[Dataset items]
BEGIN

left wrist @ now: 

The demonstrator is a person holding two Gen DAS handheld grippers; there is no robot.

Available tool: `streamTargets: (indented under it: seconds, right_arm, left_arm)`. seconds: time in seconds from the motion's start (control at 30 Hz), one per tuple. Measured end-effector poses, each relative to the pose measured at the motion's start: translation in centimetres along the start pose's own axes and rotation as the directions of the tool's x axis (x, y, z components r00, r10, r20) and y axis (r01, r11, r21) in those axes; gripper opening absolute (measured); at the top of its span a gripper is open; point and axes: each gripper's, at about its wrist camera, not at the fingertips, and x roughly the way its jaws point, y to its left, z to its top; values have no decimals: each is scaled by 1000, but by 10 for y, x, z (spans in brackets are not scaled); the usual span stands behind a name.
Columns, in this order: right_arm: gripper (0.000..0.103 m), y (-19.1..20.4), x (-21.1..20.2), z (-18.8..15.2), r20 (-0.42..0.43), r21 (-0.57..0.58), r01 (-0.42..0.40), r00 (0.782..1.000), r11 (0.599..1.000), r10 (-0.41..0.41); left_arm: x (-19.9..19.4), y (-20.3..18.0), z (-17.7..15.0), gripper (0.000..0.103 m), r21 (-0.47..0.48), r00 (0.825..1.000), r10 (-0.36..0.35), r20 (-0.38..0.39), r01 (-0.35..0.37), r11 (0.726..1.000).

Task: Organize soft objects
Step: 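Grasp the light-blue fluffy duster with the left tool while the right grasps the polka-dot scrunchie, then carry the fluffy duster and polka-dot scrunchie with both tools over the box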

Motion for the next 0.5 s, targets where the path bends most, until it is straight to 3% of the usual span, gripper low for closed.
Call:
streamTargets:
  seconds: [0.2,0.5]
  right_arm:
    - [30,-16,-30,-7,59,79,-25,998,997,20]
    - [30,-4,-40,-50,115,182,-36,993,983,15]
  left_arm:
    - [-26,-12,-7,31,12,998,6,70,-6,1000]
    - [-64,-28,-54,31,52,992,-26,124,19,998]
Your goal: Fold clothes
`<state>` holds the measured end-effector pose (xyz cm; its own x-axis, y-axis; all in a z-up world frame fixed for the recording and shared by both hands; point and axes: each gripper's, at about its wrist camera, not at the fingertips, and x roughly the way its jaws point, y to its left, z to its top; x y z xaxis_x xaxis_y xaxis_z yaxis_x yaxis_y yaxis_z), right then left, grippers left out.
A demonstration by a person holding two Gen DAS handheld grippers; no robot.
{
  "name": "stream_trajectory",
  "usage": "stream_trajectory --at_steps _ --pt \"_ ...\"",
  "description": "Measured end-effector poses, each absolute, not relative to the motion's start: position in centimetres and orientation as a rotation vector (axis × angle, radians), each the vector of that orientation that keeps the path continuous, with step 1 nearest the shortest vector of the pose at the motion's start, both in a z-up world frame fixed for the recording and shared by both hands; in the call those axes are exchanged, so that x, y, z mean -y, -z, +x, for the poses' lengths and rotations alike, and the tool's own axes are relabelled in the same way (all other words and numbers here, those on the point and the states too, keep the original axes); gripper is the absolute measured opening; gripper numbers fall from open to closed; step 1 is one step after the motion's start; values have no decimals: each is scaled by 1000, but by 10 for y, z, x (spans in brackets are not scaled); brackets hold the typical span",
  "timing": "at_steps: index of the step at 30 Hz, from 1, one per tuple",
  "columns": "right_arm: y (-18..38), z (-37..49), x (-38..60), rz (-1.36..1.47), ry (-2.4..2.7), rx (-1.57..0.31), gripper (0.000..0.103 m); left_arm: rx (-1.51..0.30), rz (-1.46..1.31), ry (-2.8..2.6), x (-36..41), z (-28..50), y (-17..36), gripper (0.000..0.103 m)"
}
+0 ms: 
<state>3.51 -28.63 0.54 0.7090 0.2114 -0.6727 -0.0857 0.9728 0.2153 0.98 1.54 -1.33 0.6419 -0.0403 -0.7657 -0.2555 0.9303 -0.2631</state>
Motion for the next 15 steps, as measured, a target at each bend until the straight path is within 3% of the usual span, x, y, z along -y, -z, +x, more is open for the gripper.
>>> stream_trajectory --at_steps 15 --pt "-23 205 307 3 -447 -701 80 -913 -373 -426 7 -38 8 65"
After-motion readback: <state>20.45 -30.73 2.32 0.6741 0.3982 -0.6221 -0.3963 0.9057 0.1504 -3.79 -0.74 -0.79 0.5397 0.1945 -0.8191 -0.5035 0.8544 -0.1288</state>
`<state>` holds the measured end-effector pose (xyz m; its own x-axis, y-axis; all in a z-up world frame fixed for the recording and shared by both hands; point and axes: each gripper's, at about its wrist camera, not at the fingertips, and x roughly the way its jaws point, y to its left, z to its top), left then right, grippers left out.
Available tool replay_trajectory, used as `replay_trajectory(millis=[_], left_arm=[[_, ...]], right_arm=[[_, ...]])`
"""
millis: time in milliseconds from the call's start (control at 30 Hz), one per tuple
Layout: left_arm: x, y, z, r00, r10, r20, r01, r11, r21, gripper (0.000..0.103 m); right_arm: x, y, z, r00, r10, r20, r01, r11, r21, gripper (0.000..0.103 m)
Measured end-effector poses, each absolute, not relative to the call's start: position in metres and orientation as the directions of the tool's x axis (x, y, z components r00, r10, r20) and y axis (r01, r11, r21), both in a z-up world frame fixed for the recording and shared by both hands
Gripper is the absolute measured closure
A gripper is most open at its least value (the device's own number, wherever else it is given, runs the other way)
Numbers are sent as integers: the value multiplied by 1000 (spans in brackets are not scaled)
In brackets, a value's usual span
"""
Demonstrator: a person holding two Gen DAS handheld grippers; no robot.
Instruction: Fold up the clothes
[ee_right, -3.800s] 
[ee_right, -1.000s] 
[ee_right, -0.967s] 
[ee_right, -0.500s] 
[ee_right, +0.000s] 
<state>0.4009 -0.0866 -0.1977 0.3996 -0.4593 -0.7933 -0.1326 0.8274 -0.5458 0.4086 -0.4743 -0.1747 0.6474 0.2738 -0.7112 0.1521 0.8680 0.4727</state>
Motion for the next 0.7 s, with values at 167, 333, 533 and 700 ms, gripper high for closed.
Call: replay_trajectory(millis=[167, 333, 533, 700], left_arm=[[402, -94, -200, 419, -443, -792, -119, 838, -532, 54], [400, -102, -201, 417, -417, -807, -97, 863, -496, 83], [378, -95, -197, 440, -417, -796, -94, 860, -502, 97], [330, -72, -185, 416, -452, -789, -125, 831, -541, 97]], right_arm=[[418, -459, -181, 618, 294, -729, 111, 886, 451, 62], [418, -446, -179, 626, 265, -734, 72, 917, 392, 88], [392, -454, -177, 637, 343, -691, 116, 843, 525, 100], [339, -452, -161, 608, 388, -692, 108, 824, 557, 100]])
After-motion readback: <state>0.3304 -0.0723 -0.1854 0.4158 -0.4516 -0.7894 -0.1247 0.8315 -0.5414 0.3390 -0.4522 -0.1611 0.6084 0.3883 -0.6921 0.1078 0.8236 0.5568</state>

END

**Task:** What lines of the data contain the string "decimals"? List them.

**Result:**
Available tool: `streamTargets: (indented under it: seconds, right_arm, left_arm)`. seconds: time in seconds from the motion's start (control at 30 Hz), one per tuple. Measured end-effector poses, each relative to the pose measured at the motion's start: translation in centimetres along the start pose's own axes and rotation as the directions of the tool's x axis (x, y, z components r00, r10, r20) and y axis (r01, r11, r21) in those axes; gripper opening absolute (measured); at the top of its span a gripper is open; point and axes: each gripper's, at about its wrist camera, not at the fingertips, and x roughly the way its jaws point, y to its left, z to its top; values have no decimals: each is scaled by 1000, but by 10 for y, x, z (spans in brackets are not scaled); the usual span stands behind a name.
  "description": "Measured end-effector poses, each absolute, not relative to the motion's start: position in centimetres and orientation as a rotation vector (axis × angle, radians), each the vector of that orientation that keeps the path continuous, with step 1 nearest the shortest vector of the pose at the motion's start, both in a z-up world frame fixed for the recording and shared by both hands; in the call those axes are exchanged, so that x, y, z mean -y, -z, +x, for the poses' lengths and rotations alike, and the tool's own axes are relabelled in the same way (all other words and numbers here, those on the point and the states too, keep the original axes); gripper is the absolute measured opening; gripper numbers fall from open to closed; step 1 is one step after the motion's start; values have no decimals: each is scaled by 1000, but by 10 for y, z, x (spans in brackets are not scaled); brackets hold the typical span",

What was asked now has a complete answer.